Ökonomisch spricht somit nichts gegen intensive Wirtschaftsbeziehungen. Eine
politische Beurteilung ist dennoch schwierig. Ausschlaggebend ist meines
Erachtens, ob die internationalen Wirtschaftsbeziehungen einen
gesellschaftlichen Modernisierungsprozess fördern oder nicht. Modernisierung im
Hinblick auf die gesamte Infrastruktur des Landes, die Bildung und
Qualifizierung seiner Einwohner sowie die Beschäftigungsentwicklung. Ist
letzteres positiv zu beurteilen, dann sollte ein kritischer Dialog geführt
werden. Früher oder später werden die Diktatoren dann von einer emanzipativen
Volksbewegung aus dem Amt gejagt (siehe Südkorea). Profitiert von der
wirtschaftlichen Integration lediglich die herrschende Elite, dann kann eine
Boykottstrategie zielführend sein. Die deutschen Gewerkschaften haben sich im
Fall von Südafrika für die ökonomische Isolierung des Landes entschieden. Es
sollte jedoch nicht vergessen werden, dass es in Südafrika eine starke
Opposition im Land selbst gab, die diese Strategie befürwortete. Folglich sollte
eine solche Entscheidung, wenn möglich, immer gemeinsam mit den oppositionellen
Kräften des jeweiligen Landes, getroffen werden.

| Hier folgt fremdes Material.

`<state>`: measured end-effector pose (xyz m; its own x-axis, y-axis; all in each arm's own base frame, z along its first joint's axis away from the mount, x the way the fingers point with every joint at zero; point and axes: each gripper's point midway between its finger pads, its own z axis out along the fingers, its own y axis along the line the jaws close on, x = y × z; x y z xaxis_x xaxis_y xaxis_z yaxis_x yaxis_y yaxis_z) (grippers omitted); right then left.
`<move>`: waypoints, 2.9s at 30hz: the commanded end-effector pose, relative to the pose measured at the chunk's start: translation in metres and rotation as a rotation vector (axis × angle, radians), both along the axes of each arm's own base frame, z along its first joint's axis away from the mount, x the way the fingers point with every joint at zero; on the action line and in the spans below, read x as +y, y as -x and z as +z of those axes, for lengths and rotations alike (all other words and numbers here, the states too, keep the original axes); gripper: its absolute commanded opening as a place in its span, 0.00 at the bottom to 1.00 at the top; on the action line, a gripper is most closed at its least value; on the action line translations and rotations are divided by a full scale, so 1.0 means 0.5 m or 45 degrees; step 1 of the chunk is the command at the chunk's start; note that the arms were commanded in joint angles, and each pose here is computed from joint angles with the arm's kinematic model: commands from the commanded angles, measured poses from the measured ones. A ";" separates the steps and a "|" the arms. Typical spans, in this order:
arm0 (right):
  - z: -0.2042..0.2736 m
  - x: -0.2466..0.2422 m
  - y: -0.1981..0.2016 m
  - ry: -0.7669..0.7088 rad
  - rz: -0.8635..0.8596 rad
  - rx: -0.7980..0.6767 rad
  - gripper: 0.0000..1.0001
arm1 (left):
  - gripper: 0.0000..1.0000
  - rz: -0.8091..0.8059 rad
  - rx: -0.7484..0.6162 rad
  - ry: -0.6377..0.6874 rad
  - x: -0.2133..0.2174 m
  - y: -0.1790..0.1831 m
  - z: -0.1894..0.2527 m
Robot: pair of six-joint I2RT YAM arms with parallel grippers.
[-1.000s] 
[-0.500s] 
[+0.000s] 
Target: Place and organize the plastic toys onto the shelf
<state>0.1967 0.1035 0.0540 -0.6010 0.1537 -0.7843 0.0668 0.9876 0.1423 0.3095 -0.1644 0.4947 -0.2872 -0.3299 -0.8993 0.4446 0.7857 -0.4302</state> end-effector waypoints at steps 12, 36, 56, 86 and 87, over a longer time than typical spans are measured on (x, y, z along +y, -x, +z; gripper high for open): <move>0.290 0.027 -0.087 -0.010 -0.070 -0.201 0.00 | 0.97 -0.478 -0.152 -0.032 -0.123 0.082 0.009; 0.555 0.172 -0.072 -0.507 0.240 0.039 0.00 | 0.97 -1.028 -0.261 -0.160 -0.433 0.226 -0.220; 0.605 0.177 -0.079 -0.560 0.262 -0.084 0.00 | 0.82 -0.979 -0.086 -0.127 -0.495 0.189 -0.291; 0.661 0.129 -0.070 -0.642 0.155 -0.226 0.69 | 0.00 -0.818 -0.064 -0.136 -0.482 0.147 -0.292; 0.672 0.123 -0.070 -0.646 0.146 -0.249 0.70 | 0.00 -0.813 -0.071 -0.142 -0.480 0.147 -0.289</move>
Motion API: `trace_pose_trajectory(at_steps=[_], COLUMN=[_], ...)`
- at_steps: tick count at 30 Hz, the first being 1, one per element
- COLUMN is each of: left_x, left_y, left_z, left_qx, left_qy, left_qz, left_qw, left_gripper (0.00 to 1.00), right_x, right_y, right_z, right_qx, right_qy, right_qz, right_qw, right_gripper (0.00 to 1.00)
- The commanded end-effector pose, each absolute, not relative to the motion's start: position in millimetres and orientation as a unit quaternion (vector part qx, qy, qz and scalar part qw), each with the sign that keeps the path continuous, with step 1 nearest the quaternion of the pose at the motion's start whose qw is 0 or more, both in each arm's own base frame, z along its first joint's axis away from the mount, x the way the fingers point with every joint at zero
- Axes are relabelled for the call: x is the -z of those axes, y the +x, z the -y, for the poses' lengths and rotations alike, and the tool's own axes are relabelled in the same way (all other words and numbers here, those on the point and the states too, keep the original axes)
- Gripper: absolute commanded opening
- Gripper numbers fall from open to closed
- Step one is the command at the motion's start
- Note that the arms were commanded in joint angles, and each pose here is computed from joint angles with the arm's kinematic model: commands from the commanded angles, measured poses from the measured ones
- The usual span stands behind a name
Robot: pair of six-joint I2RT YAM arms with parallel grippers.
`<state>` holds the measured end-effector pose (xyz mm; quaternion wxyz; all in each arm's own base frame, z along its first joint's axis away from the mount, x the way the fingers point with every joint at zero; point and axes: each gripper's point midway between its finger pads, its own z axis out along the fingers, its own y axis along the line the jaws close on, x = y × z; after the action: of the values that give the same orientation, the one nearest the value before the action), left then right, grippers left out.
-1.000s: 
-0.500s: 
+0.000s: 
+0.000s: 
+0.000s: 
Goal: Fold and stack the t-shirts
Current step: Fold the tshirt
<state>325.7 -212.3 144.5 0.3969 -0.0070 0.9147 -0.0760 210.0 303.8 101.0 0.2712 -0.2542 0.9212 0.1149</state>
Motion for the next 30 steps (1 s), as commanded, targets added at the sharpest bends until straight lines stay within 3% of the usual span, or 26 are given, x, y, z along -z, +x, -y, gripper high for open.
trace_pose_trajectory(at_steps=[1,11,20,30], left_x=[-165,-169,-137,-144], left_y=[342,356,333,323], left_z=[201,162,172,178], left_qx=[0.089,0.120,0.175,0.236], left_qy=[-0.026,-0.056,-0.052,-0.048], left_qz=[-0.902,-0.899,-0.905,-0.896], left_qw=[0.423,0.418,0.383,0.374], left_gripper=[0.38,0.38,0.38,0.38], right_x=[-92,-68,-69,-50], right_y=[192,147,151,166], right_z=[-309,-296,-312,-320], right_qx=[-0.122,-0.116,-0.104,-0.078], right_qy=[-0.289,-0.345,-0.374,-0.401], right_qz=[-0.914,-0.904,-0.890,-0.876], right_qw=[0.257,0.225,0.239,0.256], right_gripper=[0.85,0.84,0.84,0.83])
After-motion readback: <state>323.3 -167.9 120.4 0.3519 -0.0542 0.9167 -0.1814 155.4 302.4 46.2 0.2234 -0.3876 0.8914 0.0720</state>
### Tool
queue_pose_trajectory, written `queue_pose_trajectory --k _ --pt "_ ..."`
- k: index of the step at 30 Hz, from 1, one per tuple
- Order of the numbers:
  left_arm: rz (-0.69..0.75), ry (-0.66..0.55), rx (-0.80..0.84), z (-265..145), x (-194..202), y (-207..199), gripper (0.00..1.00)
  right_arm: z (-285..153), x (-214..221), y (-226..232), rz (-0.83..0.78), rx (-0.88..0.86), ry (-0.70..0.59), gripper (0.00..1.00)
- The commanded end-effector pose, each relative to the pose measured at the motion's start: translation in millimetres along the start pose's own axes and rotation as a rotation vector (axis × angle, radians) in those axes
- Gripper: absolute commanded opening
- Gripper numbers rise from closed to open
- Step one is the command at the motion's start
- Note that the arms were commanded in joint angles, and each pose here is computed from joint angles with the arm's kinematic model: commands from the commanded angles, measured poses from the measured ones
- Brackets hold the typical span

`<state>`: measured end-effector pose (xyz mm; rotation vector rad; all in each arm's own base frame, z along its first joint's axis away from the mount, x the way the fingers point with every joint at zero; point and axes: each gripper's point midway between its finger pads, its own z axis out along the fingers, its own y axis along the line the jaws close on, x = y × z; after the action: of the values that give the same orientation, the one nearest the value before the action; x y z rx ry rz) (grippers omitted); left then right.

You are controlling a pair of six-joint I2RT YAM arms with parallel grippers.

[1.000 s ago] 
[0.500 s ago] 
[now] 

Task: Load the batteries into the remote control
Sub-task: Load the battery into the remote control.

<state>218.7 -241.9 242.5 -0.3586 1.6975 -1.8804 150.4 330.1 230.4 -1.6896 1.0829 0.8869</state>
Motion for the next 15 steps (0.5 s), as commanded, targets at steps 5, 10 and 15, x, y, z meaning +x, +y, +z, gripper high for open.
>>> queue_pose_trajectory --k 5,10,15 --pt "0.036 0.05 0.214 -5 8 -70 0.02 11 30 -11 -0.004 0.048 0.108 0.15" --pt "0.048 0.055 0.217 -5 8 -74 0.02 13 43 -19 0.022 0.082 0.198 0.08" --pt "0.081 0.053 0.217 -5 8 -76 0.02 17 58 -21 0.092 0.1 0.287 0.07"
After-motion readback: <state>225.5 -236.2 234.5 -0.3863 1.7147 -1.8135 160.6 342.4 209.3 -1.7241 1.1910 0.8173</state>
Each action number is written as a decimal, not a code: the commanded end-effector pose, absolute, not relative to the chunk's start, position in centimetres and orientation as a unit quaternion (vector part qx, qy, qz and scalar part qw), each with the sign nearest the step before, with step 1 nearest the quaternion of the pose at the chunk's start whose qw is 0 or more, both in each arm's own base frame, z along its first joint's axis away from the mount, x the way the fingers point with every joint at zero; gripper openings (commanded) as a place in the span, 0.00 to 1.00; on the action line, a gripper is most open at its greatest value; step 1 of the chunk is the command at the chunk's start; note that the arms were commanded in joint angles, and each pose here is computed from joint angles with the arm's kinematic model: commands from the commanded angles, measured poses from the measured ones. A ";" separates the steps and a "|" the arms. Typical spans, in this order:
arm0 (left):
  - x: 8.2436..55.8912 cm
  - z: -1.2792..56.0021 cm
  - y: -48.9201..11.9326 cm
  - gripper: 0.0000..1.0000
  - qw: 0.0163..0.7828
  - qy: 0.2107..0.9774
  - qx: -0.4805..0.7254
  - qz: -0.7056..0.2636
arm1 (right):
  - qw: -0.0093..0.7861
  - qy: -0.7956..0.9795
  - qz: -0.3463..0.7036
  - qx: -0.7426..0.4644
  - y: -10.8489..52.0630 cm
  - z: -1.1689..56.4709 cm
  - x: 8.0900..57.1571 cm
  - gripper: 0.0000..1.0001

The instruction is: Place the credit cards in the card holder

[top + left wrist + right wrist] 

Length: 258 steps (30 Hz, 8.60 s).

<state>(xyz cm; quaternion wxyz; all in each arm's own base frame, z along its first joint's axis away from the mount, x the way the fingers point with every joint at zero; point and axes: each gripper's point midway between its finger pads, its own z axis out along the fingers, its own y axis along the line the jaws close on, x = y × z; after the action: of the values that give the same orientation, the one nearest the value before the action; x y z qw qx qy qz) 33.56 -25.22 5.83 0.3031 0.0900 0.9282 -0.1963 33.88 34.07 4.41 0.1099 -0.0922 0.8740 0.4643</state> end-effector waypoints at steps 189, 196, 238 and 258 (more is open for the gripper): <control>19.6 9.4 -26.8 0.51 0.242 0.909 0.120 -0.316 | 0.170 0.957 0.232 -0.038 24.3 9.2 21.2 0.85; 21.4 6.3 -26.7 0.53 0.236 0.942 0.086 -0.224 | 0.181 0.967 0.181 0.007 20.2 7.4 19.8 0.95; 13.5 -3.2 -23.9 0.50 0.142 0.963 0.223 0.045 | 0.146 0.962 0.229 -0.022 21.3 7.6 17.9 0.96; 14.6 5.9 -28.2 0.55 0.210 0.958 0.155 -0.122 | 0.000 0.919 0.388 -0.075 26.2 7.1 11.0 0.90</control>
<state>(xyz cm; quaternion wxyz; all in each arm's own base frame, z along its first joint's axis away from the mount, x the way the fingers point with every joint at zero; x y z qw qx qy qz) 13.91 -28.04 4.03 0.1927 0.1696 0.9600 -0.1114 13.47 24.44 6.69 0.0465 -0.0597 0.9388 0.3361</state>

Meine letzte Frage ist eine persönliche. Könnten Sie sich vorstellen,
ehrenamtliches Mitglied in einem Beirat der „Referendumsbewegung“ zu werden, der
aus bekannten nicht-iranischen Persönlichkeiten besteht, die sich moralisch und
politisch für eine Demokratisierung Irans auf Grundlage der Menschenrechtscharta
der Vereinten Nationen einsetzen?
Dr. Hirschel: Ja.
Vielen Dank Herr Dr. Hirschel für das Interview.